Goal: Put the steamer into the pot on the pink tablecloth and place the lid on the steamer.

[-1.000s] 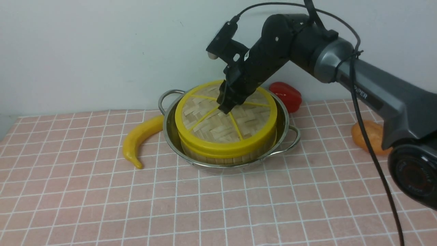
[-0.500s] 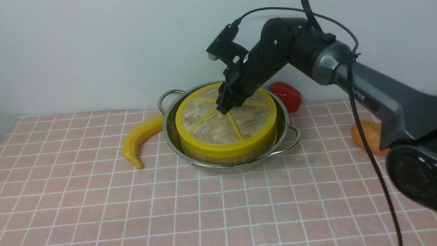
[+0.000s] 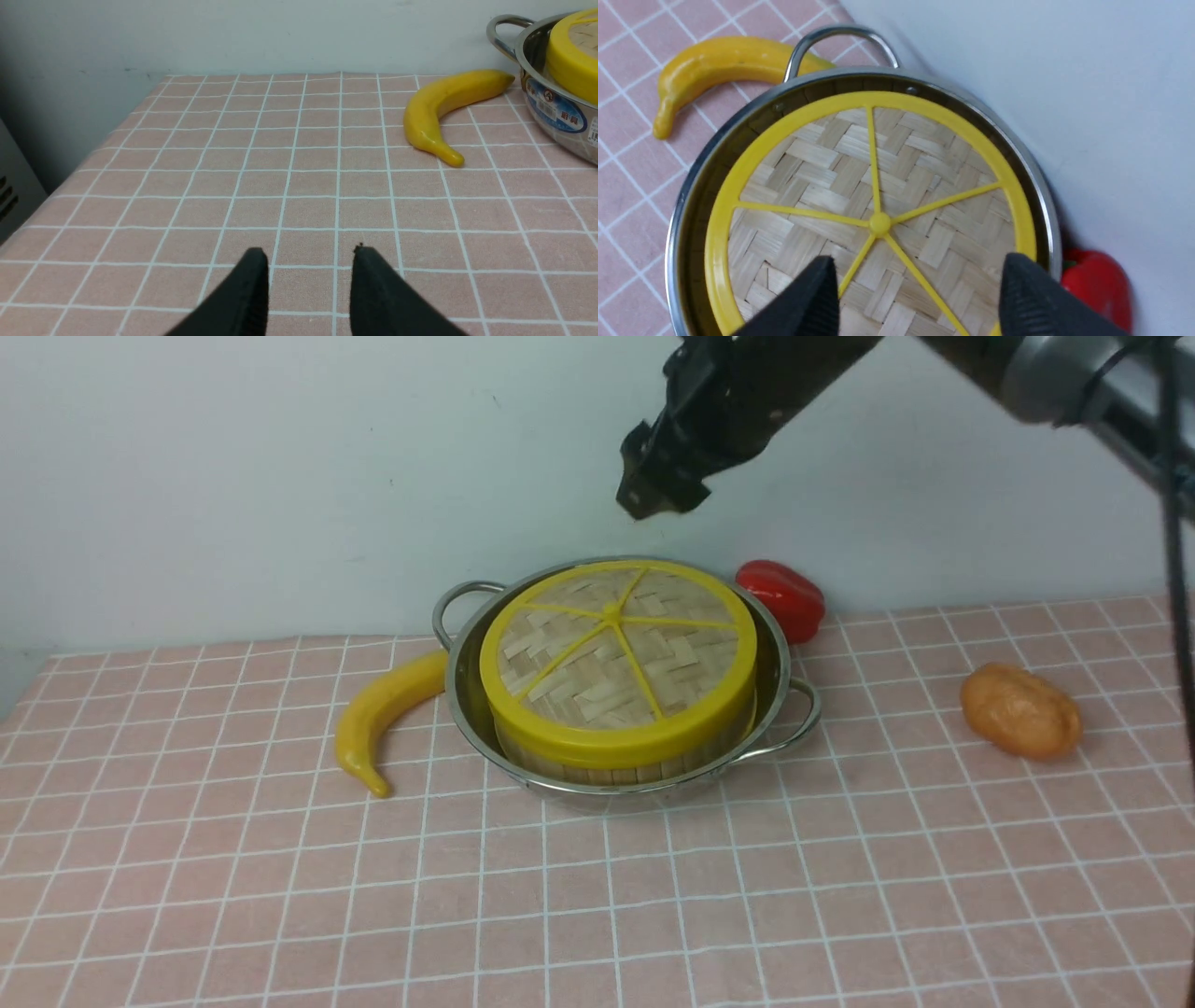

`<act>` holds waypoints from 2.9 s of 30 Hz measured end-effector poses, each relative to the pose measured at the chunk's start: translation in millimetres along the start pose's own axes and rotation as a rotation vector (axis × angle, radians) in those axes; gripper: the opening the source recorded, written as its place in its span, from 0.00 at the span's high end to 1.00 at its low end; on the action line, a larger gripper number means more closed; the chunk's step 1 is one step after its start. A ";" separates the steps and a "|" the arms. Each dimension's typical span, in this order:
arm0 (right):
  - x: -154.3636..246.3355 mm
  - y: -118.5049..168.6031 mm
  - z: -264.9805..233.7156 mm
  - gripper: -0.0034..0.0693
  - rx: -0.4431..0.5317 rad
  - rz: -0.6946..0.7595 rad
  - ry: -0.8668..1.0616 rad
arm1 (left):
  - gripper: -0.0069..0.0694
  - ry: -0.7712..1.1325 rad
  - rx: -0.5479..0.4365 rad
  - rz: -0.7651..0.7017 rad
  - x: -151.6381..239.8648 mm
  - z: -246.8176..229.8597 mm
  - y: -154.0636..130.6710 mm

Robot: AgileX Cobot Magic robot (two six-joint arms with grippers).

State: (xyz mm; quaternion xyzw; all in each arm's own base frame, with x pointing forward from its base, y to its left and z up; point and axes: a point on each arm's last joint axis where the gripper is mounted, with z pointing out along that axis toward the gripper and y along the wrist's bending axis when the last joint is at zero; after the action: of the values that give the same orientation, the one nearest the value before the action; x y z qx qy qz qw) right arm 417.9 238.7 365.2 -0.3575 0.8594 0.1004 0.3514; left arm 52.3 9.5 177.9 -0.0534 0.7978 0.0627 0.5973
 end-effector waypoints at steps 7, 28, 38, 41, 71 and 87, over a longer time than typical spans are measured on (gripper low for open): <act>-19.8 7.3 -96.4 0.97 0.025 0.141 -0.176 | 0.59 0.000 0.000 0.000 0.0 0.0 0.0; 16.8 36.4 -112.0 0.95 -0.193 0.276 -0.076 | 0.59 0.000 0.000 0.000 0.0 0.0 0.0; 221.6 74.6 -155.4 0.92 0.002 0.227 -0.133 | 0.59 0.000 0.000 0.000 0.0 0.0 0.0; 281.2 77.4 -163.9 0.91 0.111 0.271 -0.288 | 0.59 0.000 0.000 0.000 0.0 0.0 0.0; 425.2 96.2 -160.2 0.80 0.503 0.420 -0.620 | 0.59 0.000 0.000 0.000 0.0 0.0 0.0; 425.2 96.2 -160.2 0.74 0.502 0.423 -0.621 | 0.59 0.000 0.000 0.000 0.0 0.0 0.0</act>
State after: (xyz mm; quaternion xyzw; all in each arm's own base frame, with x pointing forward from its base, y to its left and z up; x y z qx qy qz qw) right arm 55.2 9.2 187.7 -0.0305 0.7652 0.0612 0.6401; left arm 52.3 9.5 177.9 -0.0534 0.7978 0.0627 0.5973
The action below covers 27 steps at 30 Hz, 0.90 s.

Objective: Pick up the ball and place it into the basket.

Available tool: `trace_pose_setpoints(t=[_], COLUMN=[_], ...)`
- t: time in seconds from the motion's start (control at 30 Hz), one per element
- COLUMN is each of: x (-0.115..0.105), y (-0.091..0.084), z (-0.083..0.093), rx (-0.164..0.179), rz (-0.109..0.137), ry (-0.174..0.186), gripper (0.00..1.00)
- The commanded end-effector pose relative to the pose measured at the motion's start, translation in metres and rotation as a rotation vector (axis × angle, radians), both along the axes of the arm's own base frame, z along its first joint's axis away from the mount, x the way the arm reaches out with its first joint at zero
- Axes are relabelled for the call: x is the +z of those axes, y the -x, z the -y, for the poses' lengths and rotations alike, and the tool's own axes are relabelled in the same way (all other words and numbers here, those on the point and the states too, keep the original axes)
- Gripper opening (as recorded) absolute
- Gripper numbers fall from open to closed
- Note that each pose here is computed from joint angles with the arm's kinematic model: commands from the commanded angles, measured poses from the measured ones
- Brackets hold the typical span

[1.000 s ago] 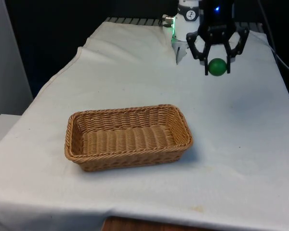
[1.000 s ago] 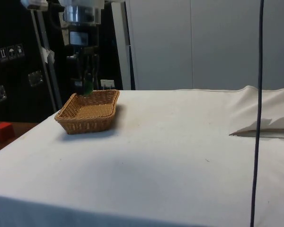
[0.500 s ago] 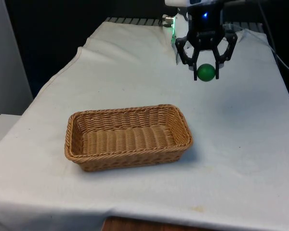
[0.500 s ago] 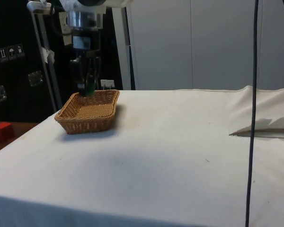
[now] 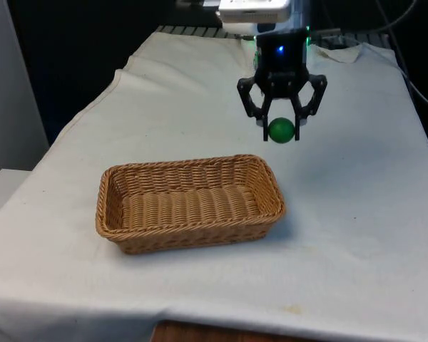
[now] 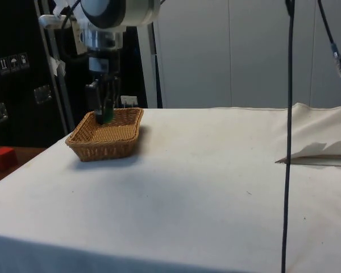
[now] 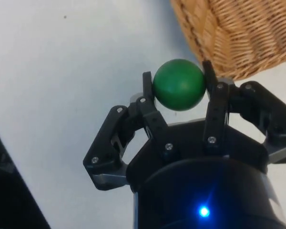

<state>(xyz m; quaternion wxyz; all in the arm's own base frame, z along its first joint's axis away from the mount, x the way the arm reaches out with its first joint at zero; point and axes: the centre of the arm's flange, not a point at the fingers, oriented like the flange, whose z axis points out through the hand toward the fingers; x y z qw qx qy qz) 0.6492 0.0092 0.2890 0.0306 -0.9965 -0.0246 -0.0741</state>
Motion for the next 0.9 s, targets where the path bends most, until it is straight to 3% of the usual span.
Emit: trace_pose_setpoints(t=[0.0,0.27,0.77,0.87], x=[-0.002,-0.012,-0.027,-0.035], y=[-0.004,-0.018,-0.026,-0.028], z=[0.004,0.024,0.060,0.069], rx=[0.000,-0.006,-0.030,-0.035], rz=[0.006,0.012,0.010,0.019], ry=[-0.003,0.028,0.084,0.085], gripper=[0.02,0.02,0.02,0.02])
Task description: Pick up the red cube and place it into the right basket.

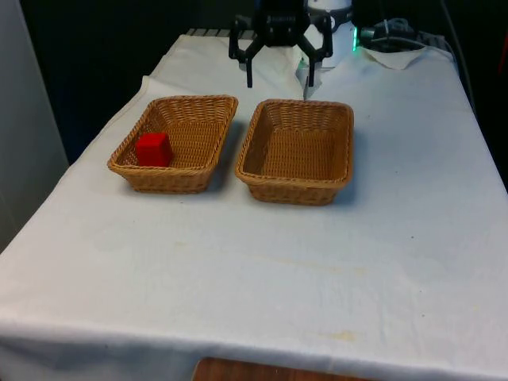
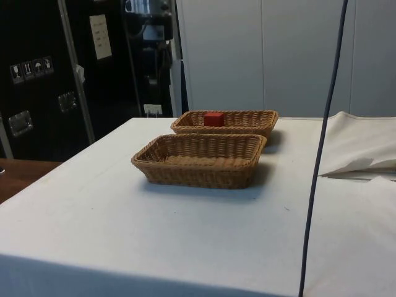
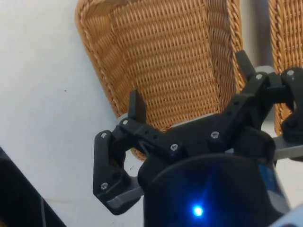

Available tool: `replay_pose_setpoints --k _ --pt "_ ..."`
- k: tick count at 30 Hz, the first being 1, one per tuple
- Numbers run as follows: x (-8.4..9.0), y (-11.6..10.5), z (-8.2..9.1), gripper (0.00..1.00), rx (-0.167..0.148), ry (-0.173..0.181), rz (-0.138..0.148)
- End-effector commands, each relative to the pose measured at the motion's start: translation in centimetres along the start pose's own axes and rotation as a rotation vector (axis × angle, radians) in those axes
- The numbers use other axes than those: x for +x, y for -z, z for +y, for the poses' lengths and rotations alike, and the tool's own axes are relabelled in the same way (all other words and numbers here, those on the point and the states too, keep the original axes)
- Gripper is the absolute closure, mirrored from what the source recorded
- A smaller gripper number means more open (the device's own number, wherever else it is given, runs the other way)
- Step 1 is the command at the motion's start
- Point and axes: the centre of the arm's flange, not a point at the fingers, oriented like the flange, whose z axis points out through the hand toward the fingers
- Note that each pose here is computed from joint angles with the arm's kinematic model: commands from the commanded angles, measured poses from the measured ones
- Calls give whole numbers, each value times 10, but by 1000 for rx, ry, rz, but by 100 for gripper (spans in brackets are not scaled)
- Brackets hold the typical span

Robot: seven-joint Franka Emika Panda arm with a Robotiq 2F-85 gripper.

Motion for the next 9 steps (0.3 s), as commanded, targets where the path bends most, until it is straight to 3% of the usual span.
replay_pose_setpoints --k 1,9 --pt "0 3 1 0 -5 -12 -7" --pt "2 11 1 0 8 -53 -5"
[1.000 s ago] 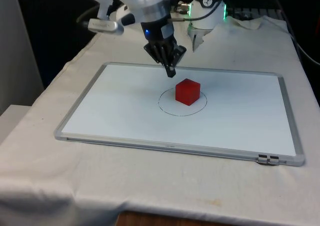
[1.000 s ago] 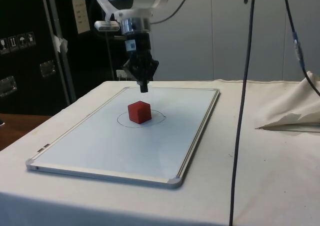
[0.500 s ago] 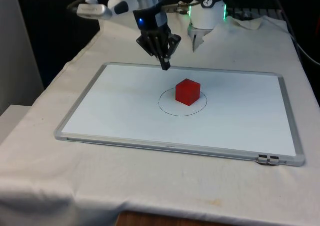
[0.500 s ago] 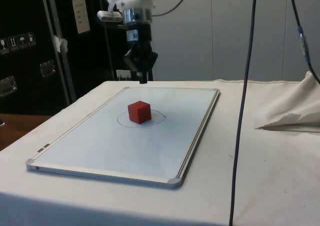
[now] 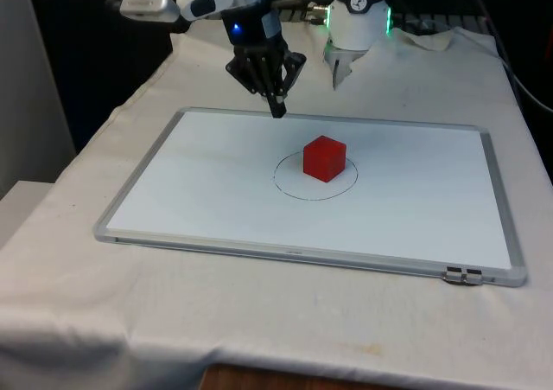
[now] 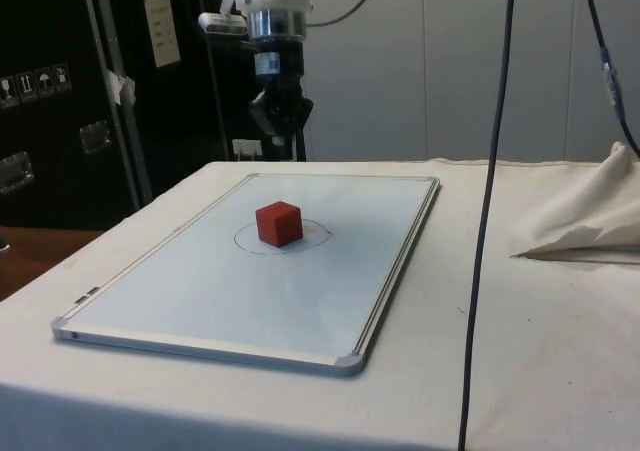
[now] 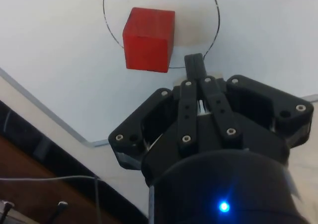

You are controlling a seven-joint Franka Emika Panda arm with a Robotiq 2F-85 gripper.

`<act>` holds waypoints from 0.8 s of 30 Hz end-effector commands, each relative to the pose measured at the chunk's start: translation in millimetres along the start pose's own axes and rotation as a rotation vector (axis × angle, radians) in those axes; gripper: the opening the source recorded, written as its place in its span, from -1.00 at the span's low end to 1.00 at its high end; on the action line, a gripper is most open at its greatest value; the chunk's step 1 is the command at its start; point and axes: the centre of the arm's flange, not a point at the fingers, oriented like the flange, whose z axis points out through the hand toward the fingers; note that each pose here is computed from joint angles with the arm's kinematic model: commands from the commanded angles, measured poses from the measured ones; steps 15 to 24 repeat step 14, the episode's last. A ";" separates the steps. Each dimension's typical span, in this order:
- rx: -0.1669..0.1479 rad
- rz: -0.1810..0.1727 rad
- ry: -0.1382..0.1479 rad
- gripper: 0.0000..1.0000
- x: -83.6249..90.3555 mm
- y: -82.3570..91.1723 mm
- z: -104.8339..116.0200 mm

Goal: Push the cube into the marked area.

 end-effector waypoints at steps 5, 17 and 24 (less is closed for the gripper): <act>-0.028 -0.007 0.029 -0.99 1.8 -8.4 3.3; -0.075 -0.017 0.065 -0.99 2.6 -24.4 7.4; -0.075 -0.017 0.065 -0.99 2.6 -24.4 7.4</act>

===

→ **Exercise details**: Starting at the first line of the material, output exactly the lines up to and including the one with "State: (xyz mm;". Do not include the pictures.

→ **Output of the exercise**:
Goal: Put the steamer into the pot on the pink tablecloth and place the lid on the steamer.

[-1.000s] 
[-0.500s] 
[+0.000s] 

`<act>` holds waypoints from 2.9 s of 30 Hz measured end-effector poses, each relative to the pose measured at the chunk's start: translation in millimetres along the start pose's own axes and rotation as a rotation vector (axis × angle, radians) in those axes; gripper: the opening the source recorded, written as its place in its span, from 0.00 at the span's high end to 1.00 at its low end; on the action line, a larger gripper number means more closed; the chunk's step 1 is one step after its start. A ";" separates the steps and a "|" the arms. Each dimension's typical span, in this order:
arm0 (right):
  - x: -154.3636..246.3355 mm
  - y: -118.5049..168.6031 mm
  - z: -264.9805..233.7156 mm
  - gripper: -0.0034..0.0693
  - rx: -0.4431..0.5317 rad
  - rz: -0.6946..0.7595 rad
  - ry: -0.8668..1.0616 rad
arm1 (left):
  - gripper: -0.0069..0.0694
  - ry: -0.7712..1.1325 rad
  - rx: -0.5479..0.4365 rad
  - rz: -0.7651..0.7017 rad
  - x: -151.6381..239.8648 mm
  - z: -246.8176..229.8597 mm
  - y: -154.0636..130.6710 mm

Robot: AgileX Cobot Magic robot (two six-joint arms with grippers).

State: (xyz mm; quaternion xyzw; all in each arm's own base frame, with x pointing forward from its base, y to its left and z up; point and axes: a point on each arm's last joint axis where the gripper is mounted, with z pointing out along that axis toward the gripper and y along the wrist's bending axis when the last joint is at zero; after the action: of the values that give the same orientation, the one nearest the value before the action; x y z qx qy qz qw) right arm 417.9 238.7 365.2 -0.3575 0.8594 0.1004 0.3514; left arm 52.3 9.5 177.9 -0.0534 0.7978 0.0627 0.5973

The response to the exercise is now finished.